The “Petit Trianon” Dress
Fabric: Cotton Shirting from Fabric.com $7.47 for 3 yards, Cotton voile for ruffle
Patterns: McCall's #2329 – ~$1.00
Year: c. 1959
Notions: Vintage zipper- $.05
Time to complete: 5 hours
First worn: February 2011
Wear again? Yes, when it warms up and with some modern accessories
Total Cost: ~$8.50
The moment that I saw Sofia Coppola's Marie Antoinette on the list of Best Costume Design winners, I knew that I had my inspiration.
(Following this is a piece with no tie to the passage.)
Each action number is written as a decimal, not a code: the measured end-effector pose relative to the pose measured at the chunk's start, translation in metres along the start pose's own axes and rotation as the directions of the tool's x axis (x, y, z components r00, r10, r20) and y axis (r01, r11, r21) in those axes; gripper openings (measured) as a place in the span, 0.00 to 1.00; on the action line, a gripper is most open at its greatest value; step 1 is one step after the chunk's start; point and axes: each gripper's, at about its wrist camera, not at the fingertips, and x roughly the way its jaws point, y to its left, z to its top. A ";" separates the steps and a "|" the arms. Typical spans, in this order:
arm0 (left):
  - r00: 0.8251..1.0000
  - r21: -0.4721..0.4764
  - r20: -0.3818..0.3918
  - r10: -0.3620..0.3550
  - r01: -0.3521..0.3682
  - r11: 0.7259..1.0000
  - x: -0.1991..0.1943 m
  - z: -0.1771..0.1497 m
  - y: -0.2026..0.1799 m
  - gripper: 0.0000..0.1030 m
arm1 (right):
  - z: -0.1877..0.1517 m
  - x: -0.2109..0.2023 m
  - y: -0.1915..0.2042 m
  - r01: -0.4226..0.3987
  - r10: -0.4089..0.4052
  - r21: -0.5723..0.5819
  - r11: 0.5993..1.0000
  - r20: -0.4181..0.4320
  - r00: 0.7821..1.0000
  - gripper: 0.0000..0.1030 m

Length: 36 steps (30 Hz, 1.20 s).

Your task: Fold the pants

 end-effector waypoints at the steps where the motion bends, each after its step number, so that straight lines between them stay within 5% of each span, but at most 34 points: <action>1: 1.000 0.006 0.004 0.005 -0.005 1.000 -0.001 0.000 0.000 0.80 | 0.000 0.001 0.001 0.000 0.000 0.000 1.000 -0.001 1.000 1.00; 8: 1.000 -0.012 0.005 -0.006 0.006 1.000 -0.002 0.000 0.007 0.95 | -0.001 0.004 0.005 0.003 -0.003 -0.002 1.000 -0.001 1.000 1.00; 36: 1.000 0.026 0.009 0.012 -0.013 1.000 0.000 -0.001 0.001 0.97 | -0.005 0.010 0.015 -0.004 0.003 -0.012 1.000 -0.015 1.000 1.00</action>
While I didn't remember the film being particularly engaging, I did remember it being the most delectable eye candy and well-deserving of its Academy Award for costume design.
Now as much fun as it would have been to create a period-accurate gown, I wanted to create something that I would actually be able to wear out in public without too many stares.
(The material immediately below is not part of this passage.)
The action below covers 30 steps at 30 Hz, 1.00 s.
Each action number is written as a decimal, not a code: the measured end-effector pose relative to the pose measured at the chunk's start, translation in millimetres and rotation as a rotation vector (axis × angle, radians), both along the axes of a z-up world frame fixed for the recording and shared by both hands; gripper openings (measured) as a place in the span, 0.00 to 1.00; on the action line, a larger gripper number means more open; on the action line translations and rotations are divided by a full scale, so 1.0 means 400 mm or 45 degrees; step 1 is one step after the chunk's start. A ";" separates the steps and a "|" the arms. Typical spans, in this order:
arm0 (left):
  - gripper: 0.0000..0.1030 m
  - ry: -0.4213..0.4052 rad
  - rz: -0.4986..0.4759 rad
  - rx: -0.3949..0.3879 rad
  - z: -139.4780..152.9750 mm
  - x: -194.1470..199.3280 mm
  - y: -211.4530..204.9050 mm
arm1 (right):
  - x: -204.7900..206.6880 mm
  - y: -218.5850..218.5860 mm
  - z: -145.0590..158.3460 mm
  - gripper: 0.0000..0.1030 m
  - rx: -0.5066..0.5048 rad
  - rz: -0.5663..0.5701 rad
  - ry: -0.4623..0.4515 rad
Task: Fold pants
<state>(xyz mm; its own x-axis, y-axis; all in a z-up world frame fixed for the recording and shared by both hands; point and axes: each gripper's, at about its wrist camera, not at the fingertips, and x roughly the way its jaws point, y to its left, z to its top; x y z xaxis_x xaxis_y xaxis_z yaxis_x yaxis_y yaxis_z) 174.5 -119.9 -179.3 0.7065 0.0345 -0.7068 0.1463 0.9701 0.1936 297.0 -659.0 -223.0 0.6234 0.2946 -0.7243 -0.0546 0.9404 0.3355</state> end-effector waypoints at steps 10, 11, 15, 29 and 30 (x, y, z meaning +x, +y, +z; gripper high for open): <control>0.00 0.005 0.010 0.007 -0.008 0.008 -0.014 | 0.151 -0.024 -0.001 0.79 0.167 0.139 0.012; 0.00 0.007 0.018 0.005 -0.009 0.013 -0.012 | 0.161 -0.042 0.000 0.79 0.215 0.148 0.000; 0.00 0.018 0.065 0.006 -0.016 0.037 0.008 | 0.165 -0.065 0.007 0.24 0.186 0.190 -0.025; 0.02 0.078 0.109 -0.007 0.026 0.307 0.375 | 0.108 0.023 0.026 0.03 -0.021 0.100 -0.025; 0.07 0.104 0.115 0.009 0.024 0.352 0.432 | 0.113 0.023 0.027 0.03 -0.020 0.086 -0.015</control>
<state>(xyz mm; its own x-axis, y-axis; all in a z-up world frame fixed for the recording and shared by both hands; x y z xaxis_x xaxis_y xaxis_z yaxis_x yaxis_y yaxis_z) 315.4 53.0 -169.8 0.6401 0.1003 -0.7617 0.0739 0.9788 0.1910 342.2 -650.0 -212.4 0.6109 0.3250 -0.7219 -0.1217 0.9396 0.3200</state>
Because I wanted to make separates, my first attempt at a Marie Antoinette-inspired outfit led to the creation of this shirt/jacket from a 1970s Betsey Johnson Butterick Pattern.
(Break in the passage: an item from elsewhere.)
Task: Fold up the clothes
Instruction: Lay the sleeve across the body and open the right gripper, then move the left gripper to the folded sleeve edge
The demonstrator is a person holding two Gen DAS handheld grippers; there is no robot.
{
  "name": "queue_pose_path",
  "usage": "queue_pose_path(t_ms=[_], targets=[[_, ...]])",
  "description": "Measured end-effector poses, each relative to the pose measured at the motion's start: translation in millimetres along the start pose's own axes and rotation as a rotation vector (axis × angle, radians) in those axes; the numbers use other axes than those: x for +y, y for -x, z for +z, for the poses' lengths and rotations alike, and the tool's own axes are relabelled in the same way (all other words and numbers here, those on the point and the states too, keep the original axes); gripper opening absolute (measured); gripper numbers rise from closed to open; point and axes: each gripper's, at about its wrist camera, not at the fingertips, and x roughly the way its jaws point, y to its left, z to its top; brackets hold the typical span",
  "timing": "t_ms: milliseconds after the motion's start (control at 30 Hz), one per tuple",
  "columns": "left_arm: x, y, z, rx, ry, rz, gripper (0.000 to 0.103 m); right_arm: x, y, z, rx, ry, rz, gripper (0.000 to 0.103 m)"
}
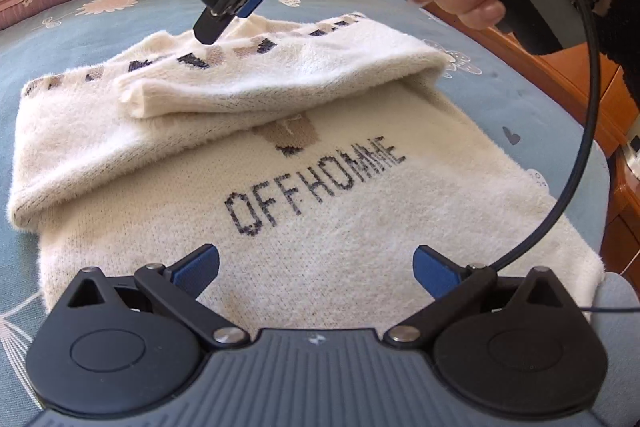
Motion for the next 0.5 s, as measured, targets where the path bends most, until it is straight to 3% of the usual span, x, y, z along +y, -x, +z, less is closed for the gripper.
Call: queue_pose_path(t_ms=[267, 400, 500], targets=[[21, 44, 11, -0.125, 0.066, -0.117, 0.102, -48, 18, -33, 0.049, -0.018, -0.196, 0.046], [38, 42, 11, -0.138, 0.129, -0.113, 0.102, -81, 28, -75, 0.043, -0.171, -0.279, 0.046], [47, 27, 7, -0.113, 0.157, -0.053, 0.102, -99, 42, -122, 0.021, -0.332, -0.359, 0.054]])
After I altered the neckline, the front part of the jacket was reinforced with some heavy interfacing in order to give it the look of a corset. Additionally, I quilted the front of the bodice. While this jacket was a noble effort, the stiffness of the front and the peplum just screamed "costume." And, as much as I tried to dress it down with jeans or contemporary skirts, it just didn't look right.
So the jacket was abandoned and I moved onto a pattern that I never thought I'd use but kept around "just in case": McCall's 2329, the pattern to use for "centennials and/or square dances". You know, the sort of events that are always filling up my calendar. The dress had the elements I was looking for: a paneled bodice, squared (well, squareish) neckline, 3/4 length sleeves and a full skirt.
Thankfully, the dress was easy to make. Other than the neckline frill made from some voile that I cut along the selvedge (so I wouldn't have to hem it) and gathered and the lace-trimmed sleeves, the dress is pretty plain and basic. I like to think of it as a dress that the hippy Marie Antoinette wears at the Petit Trianon.
Thanks to my dear friend, Krissy, for humoring me and taking my photos in one of the French period rooms at The Legion of Honor. Yes, I actually went out looking this way.
A closer look at the dress bodice.
I like this photo because it has a deranged Vivienne Westwood vibe to it.